- [Brief]: Quote exactly the lines spanning from the top of the data below to the line that contains "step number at", including both.

****

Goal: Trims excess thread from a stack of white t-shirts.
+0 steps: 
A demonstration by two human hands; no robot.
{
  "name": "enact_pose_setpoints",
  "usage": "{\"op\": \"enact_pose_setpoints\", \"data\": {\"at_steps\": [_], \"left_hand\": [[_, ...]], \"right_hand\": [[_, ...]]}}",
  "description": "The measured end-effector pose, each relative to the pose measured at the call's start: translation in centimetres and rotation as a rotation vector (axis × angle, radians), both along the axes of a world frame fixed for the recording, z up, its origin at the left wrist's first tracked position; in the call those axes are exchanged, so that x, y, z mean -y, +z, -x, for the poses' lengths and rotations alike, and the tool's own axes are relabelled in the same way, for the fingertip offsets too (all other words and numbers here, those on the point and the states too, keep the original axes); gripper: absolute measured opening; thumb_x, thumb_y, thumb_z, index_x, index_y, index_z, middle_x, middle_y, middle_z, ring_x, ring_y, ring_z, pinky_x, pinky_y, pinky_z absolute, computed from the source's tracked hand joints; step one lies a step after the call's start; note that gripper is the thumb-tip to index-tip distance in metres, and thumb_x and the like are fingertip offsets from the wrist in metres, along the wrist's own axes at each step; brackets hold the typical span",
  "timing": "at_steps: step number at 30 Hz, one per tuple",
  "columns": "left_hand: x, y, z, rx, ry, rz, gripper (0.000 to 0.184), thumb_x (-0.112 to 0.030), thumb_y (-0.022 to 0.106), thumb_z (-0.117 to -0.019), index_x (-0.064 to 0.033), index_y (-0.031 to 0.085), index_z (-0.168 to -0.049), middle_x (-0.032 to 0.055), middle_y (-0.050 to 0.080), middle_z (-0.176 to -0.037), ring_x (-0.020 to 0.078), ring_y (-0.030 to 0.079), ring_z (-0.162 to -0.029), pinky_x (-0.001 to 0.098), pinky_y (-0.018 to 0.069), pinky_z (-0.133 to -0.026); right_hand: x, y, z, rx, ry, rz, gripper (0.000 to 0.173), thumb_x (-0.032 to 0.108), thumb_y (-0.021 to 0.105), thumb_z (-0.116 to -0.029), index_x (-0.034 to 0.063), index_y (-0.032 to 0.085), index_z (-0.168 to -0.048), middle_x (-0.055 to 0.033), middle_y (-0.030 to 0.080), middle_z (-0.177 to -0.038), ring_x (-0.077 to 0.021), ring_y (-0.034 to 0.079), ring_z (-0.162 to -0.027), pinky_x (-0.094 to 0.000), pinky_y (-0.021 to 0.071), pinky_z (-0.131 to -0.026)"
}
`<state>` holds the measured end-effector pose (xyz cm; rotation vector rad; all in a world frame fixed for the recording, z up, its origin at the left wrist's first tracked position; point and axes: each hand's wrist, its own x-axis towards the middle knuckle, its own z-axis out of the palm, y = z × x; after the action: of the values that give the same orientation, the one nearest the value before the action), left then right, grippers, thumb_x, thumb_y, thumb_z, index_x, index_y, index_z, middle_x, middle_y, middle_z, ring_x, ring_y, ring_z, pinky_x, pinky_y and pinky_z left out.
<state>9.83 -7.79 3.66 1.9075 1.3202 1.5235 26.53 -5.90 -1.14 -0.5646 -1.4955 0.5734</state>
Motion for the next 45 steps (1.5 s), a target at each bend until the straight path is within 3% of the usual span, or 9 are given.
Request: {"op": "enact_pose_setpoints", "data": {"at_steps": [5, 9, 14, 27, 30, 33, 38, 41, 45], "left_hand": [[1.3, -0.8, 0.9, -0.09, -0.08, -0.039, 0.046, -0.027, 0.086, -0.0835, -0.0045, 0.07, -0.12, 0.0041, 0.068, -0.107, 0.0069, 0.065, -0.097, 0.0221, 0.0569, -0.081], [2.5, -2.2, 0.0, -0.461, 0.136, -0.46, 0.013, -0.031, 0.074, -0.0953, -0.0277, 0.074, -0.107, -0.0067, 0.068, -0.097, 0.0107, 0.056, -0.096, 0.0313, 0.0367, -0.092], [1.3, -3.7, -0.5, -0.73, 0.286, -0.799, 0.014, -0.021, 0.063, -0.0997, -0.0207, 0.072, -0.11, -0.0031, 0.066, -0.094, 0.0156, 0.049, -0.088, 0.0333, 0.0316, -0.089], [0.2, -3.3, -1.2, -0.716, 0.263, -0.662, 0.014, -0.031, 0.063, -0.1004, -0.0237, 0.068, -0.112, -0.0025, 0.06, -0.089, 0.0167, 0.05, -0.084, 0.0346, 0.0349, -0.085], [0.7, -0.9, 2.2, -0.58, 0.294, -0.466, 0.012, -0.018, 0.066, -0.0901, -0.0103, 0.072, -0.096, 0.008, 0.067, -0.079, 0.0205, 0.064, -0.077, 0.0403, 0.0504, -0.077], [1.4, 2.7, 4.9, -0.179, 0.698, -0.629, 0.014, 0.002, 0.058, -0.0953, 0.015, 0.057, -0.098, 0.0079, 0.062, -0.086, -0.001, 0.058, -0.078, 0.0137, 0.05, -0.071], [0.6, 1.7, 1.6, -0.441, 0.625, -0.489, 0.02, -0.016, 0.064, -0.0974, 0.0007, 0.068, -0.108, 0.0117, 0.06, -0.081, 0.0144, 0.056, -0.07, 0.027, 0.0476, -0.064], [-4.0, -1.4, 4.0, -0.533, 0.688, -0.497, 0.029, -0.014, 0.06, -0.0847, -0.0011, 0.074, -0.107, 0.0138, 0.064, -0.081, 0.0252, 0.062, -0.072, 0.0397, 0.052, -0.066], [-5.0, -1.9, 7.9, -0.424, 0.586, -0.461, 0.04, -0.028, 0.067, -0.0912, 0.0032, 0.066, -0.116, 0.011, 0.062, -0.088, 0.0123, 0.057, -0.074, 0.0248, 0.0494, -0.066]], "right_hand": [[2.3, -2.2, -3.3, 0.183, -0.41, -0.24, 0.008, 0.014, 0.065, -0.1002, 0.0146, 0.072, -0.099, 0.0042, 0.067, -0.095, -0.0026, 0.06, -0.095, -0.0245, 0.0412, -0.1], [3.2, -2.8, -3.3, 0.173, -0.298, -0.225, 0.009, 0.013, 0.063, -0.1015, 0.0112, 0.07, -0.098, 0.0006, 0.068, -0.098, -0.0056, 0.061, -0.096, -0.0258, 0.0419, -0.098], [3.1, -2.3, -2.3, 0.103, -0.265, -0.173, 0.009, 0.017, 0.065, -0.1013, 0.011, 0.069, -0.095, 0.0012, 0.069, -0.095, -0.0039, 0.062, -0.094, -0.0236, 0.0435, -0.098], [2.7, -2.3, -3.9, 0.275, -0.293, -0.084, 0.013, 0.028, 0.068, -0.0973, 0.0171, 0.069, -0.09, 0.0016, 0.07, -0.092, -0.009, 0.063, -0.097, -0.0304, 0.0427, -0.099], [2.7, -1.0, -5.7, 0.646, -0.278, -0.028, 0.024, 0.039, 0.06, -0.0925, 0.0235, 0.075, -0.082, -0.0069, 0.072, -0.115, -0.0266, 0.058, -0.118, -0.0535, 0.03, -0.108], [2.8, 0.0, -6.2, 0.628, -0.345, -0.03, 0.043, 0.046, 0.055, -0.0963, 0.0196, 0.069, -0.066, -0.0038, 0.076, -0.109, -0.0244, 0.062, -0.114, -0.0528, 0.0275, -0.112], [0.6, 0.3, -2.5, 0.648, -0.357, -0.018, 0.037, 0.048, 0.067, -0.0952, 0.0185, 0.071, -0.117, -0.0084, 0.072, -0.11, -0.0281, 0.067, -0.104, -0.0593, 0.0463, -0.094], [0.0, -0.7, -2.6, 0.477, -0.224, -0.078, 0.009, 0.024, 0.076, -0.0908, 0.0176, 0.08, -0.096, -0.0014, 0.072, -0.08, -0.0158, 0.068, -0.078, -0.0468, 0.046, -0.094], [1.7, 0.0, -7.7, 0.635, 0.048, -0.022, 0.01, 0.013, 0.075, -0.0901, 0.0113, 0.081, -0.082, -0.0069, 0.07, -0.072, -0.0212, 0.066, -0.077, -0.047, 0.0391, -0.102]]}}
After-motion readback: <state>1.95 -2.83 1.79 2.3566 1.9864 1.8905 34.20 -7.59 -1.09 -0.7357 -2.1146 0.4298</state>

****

- [Solution for this exercise]:
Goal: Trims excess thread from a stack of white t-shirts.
+0 steps: 
A demonstration by two human hands; no robot.
{
  "name": "enact_pose_setpoints",
  "usage": "{\"op\": \"enact_pose_setpoints\", \"data\": {\"at_steps\": [_], \"left_hand\": [[_, ...]], \"right_hand\": [[_, ...]]}}",
  "description": "The measured end-effector pose, each relative to the pose measured at the call's start: translation in centimetres and rotation as a rotation vector (axis × angle, radians), both along the axes of a world frame fixed for the recording, z up, its origin at the left wrist's first tracked position; in the call those axes are exchanged, so that x, y, z mean -y, +z, -x, for the poses' lengths and rotations alike, and the tool's own axes are relabelled in the same way, for the fingertip offsets too (all other words and numbers here, those on the point and the states too, keep the original axes); gripper: absolute measured opening; thumb_x, thumb_y, thumb_z, index_x, index_y, index_z, middle_x, middle_y, middle_z, ring_x, ring_y, ring_z, pinky_x, pinky_y, pinky_z absolute, computed from the source's tracked hand joints; step one lies a step after the call's start; note that gripper is the thumb-tip to index-tip distance in metres, and thumb_x and the like are fingertip offsets from the wrist in metres, along the wrist's own axes at each step; brackets hold the typical span",
  "timing": "at_steps: step number at 30 Hz, one per tuple",

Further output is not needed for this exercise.